┏━━

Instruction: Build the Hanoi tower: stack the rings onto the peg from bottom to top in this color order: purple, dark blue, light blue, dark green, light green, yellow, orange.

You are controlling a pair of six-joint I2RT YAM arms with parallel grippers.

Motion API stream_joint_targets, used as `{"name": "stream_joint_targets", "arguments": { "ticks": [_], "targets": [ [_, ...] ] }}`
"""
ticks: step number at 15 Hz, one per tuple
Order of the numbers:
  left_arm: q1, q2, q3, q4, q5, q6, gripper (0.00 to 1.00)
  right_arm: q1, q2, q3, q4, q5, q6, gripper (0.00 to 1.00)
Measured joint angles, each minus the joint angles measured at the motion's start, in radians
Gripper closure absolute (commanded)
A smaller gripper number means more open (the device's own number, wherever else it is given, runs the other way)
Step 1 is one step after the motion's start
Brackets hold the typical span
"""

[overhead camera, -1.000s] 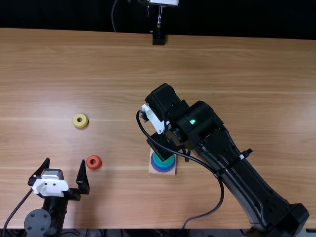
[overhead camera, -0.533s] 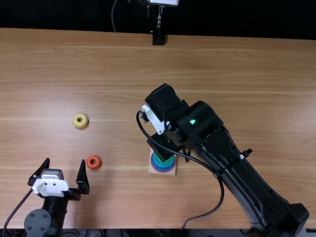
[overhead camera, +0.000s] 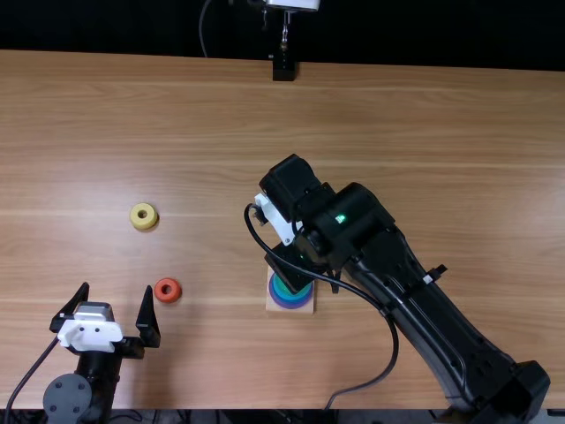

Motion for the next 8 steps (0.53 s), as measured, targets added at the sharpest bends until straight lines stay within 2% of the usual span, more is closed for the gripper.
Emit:
{"name": "stream_joint_targets", "arguments": {
  "ticks": [1,2,3,8],
  "targets": [
    [0.000,0.000,0.000,0.000,0.000,0.000,0.00,0.000,0.000,0.000,0.004,0.000,0.001,0.64],
    [0.000,0.000,0.000,0.001,0.000,-0.001,0.00,0.000,0.000,0.000,0.004,0.000,0.002,0.13],
    [0.000,0.000,0.000,0.000,-0.001,0.000,0.00,0.000,0.000,0.000,0.004,0.001,0.002,0.00],
    [0.000,0.000,0.000,0.000,0.000,0.000,0.00,0.000,0.000,0.003,0.033,0.013,0.002,0.00]
  ]
}}
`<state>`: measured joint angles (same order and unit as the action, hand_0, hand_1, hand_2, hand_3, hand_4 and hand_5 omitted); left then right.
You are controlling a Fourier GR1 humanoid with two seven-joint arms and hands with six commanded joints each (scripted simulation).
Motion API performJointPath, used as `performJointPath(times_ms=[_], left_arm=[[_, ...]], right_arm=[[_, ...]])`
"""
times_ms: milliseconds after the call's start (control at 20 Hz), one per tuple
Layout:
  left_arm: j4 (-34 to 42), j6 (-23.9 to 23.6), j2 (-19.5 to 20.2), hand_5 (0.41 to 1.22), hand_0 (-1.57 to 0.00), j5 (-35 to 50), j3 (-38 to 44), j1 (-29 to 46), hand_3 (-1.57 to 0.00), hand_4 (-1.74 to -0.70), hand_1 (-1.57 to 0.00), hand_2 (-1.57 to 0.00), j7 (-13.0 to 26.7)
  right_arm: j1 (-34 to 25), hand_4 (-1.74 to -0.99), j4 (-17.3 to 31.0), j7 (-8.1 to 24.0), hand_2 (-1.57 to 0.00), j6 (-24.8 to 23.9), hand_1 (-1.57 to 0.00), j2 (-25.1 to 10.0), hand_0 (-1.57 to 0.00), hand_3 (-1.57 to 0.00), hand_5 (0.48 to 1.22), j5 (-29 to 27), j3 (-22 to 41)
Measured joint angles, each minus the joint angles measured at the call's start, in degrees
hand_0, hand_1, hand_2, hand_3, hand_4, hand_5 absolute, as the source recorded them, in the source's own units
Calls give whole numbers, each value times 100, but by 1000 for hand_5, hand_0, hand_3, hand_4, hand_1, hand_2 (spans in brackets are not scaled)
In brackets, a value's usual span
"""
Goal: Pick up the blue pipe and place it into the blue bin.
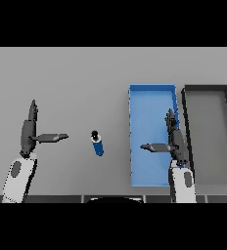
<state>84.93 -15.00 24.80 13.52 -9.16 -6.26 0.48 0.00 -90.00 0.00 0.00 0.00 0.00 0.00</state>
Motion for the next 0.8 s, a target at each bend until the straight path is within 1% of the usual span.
performJointPath(times_ms=[250,300,350,400,500,550,650,750,800], left_arm=[[-67,7,-11,593,1,1,11,-73,1,-966,1,1,-17],[-33,11,37,593,1,7,26,-76,1,-966,1,1,16],[-43,599,381,592,1,-28,-121,118,1,-963,1,1,-367],[-140,971,636,590,1,-64,-171,179,1,-960,1,1,-572],[-309,1384,846,592,1,-124,-243,184,1,-959,1,1,-882],[-394,1473,881,595,1,-140,-254,163,1,-961,1,1,-932],[-404,1632,909,593,1,-64,-262,119,1,-960,1,1,-983],[-273,1951,1023,584,1,64,-304,211,1,-976,1,1,-1172],[-111,2129,1113,573,1,79,-389,302,1,-989,1,1,-1231]], right_arm=[[-77,-1205,59,33,1,-11,1,-7,1,1,629,-6,-23],[-126,-1205,96,44,1,-32,1,36,1,1,629,27,9],[100,-1201,-146,-490,1,69,1,-402,1,1,628,412,141],[295,-1197,-346,-759,1,102,1,-608,1,1,627,683,269],[449,-1193,-544,-732,1,109,1,-736,1,1,622,949,423],[526,-1196,-603,-724,1,112,1,-740,1,1,623,1028,487],[515,-1203,-629,-599,1,127,1,-772,1,1,625,1038,488],[584,-1192,-703,-602,1,163,1,-817,1,1,621,1065,518],[492,-1181,-703,-510,1,149,1,-839,1,1,619,1032,474]])
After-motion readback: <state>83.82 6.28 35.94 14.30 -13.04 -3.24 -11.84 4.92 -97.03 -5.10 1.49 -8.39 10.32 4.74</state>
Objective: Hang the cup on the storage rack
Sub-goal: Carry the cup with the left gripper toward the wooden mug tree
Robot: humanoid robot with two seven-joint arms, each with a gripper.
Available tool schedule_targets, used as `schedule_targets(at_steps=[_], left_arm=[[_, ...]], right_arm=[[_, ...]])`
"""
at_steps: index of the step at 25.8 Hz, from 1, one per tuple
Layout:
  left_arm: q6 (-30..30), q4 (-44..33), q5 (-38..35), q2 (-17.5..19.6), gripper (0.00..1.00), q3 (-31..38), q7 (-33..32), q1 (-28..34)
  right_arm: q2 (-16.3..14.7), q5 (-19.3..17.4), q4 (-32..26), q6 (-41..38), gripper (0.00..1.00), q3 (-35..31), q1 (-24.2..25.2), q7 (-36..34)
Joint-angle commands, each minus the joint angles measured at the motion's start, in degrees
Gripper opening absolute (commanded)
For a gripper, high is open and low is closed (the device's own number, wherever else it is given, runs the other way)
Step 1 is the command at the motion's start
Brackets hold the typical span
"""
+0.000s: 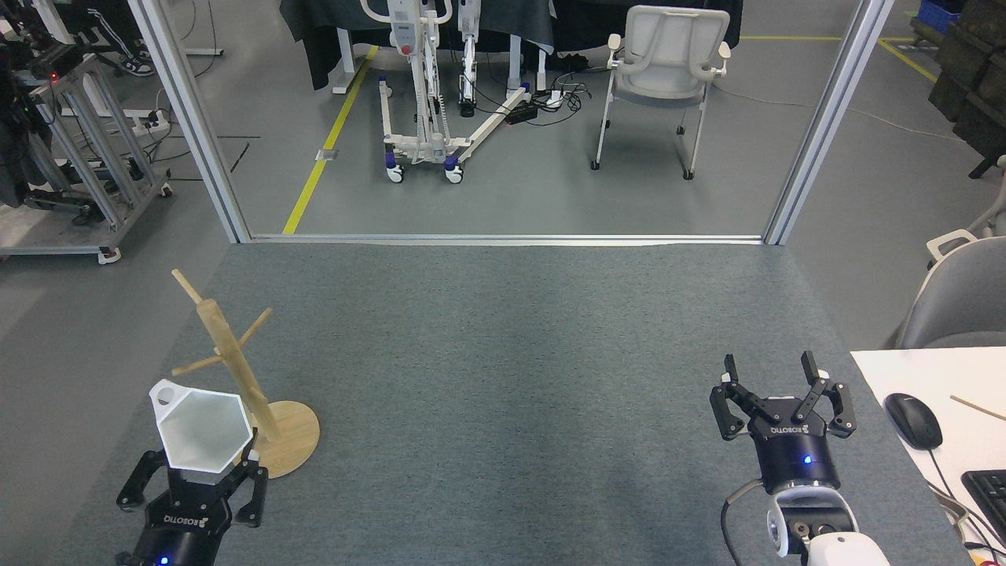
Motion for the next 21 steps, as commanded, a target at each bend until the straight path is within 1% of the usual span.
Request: schedule_targets(at_steps=[1,6,9,15,21], left_arm=[[0.3,1.8,0.3,0.3,0.20,0.2,0.0,-0.9],[0.2,4.4,0.2,1.1,0.21,0.6,0.0,-2.5],[0.2,5.7,0.2,1.2,0.21,0.6,0.0,-3.0],[0.1,6.7,0.0,1.4,0.22,0.6,0.0,-4.2],[0.1,7.7,-0.1,2.5,0.22,0.5,0.0,-5.5]], right_arm=[[0.0,0.0,0.0,0.0,0.99,0.1,0.0,0.2],[-0.2,0.0,0.0,0.1,0.99,0.9,-0.1,0.2],[-0.1,0.0,0.1,1.8,0.99,1.1,-0.2,0.3],[-0.2,-0.2,0.2,2.8,0.99,1.3,-0.2,0.3],[-0.3,-0.3,0.2,2.8,0.99,1.4,-0.4,0.4]])
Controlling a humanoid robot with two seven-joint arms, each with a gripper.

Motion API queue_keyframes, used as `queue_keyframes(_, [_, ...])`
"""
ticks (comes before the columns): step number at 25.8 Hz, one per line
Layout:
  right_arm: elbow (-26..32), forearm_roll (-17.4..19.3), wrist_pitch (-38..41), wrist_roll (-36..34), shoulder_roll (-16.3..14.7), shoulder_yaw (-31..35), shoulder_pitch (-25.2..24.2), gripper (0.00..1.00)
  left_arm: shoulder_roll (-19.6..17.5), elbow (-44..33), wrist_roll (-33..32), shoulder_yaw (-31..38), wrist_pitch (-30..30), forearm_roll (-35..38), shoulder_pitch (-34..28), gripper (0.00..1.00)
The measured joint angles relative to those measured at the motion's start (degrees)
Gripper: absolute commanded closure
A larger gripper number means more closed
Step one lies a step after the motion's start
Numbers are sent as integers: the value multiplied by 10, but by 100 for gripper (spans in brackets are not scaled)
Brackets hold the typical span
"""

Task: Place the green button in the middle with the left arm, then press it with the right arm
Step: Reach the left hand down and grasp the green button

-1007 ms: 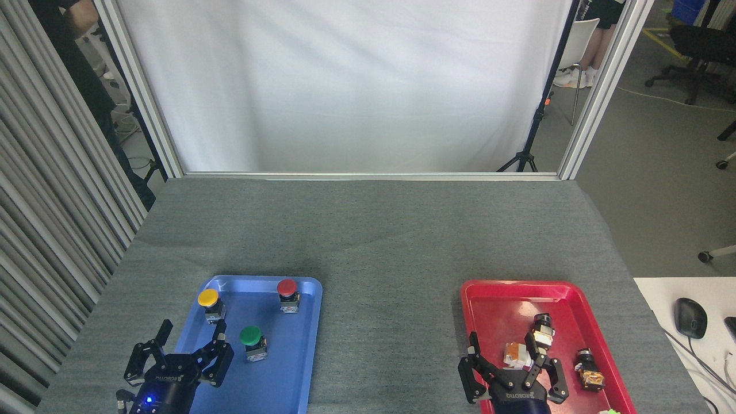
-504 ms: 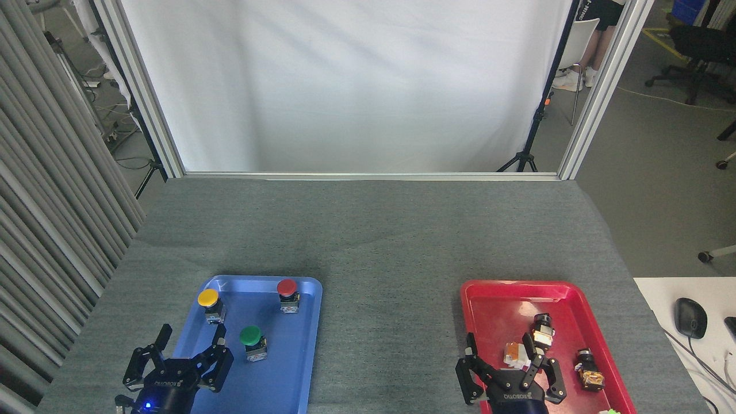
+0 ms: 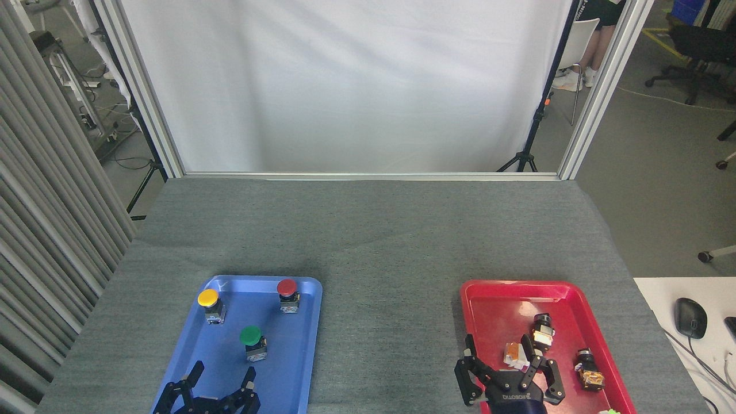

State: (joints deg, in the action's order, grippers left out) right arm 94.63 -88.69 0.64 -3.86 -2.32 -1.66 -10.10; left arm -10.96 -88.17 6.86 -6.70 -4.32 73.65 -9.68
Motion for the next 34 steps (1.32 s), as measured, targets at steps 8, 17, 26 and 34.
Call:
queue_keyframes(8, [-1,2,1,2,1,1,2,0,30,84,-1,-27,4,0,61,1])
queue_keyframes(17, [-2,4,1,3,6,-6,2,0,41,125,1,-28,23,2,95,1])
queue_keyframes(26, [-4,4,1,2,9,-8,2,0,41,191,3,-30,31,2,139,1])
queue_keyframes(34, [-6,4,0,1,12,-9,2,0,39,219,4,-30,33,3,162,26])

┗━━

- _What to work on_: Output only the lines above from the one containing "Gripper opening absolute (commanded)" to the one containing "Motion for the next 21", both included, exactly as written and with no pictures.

- _Your response_:
Gripper opening absolute (commanded)
For a gripper, high is open and low is closed (the device's own number, wherever else it is given, runs the other way)
Step 1 is the command at the motion's start
Brackets hold the typical span
"""
+0.000s: 
Motion for the next 21 steps, as commanded, a target at each bend until the straight path is within 1% of the usual span.

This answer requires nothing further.